The Moody Museum is working to keep history safe as other history unfolds outside.
On July 23, the Taylor City Council heard an update from the Moody Museum Advisory Board. The museum has been closed in response to the COVID-19 pandemic.
“We shut down the Moody in March out of concern for our docents and also out of concern for the museum itself because none of us know how we can safely sanitize that historical building,” said Susan Komandosky, Moody Museum board president. “I think that would be something of a challenge to say the very least.”
Museum staff isn’t the only group trying to find answers. They turned to the Texas Historical Commission and the American Association for State and Local History for guidance.
“Nobody really knows exactly how they can handle it,” said Komandosky, “and you can tell people not to touch something but if they’re going to have to climb to the second floor, you can’t tell them they can’t grab the handrail, at least not safely.”
In the meantime, many archival items have been moved into a storage building or left at the Taylor Public Library.
The Friends of the Moody Museum organization has invested time and money into the museum. With the group’s help, the museum hired a temporary person to work on inventory and a Friends member built a new podium. Financial support allowed the museum’s board to preserve a railroad memorabilia collection from Taylor Station, which recently closed. Komandosky explained the memorabilia’s significance aside from Taylor being founded by the railroad.
“Daniel Moody, the governor’s father, came here as a land agent for the IGN Railroad to sell off lots to start the town,” said the board president, “and so there’s a very close connection there to the family history as well as to the town history.”
Looking ahead, the board recommends that the city hire a museum curator, at least part-time. In a normal year, the board says that the number of groups requesting tours and the work to be done is more than can be handled by volunteers.
“It’s not for lack of wanting to. It’s just for lack of time more than anything else,” said Komandosky. “For one thing, the inventory is not complete. I don’t think the city’s insurance on the museum is probably as robust as it should be given what’s in there now as compared to when that was done.”
She also mentioned the drip irrigation system around the house might need to be fixed since she noticed the museum started to lose some plants. The museum is also pursuing a Texas historical marker for Daniel Moody, who was Taylor’s first mayor.

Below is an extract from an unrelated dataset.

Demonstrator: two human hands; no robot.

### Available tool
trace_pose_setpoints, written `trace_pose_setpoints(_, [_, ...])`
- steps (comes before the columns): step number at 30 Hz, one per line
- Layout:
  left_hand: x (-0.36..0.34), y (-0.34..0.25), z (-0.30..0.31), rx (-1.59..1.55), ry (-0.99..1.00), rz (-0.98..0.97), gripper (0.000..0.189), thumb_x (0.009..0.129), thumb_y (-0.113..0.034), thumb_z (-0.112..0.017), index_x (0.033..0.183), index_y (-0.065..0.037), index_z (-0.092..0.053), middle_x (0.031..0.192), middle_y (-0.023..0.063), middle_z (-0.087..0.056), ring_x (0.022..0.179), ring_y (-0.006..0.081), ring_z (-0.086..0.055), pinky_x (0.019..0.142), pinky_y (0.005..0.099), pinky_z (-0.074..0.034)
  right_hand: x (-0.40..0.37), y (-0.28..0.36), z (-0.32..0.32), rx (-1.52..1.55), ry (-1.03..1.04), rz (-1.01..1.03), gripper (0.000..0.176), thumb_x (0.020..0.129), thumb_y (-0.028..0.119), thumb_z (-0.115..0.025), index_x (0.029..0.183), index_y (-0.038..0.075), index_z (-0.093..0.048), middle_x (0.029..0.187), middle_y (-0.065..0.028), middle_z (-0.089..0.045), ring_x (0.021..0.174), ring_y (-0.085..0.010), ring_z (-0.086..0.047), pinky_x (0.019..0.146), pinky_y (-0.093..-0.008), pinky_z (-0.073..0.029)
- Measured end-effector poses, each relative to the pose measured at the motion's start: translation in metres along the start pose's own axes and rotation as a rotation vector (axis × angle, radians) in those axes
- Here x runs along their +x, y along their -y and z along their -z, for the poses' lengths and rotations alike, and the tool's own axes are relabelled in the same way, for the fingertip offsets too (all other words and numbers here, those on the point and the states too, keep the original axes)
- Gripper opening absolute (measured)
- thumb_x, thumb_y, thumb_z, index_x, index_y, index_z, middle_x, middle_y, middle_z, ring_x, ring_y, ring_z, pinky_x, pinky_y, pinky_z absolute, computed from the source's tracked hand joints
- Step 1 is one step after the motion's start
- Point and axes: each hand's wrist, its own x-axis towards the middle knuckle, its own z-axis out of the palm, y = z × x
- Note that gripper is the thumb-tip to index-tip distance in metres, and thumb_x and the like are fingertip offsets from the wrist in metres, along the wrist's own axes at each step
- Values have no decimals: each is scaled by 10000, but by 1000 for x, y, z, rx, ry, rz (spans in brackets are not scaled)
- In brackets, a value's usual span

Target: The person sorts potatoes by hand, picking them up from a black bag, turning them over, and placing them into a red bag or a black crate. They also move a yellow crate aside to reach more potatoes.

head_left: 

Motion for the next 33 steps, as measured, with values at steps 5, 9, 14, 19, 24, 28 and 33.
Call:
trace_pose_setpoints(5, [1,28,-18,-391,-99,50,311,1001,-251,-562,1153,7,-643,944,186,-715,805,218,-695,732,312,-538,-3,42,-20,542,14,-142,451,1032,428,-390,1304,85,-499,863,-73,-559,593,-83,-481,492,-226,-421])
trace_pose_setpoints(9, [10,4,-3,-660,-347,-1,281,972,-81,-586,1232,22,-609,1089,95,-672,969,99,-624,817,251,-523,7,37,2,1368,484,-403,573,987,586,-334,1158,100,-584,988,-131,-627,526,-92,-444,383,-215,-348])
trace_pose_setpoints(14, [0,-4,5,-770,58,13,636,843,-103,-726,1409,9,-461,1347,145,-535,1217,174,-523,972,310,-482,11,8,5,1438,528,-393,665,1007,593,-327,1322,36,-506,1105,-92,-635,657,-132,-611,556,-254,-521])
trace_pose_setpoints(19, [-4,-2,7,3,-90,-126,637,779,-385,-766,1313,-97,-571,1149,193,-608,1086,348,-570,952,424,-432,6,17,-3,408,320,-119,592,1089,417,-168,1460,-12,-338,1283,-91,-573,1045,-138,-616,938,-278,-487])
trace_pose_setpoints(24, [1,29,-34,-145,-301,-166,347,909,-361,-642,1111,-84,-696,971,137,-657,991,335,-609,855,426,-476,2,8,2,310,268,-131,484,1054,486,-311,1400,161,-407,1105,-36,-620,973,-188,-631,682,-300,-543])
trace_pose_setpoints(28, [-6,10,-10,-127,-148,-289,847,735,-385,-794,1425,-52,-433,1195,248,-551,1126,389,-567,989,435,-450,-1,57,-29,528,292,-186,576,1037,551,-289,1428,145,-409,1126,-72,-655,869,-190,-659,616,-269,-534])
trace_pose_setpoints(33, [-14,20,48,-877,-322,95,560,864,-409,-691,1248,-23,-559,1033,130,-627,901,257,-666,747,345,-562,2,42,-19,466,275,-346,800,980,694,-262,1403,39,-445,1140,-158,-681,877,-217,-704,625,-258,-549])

The museum board had hopes of a Dan Moody statue coinciding with the 45th anniversary of the founding of Friends in 1976. However, a fundraiser campaign planned for this year has been postponed due to the pandemic.
“We’ll hopefully pursue it next year. That’s our goal,” said Komandosky. “The design is there. We’re just waiting for the funding to have the foundry casted.”
“The design for the statue is really great. It’s a really attractive looking statue,” added Mayor Brandt Rydell. “I’m looking forward to that coming to fruition.”
Events are also on hold at the museum. A Veterans Day program could potentially be put on the calendar, but safety is the museum’s priority.
“As much as we’d like to do it,” said Komandosky, “I want to be sure — and I think you do too — that we’re doing it safely.”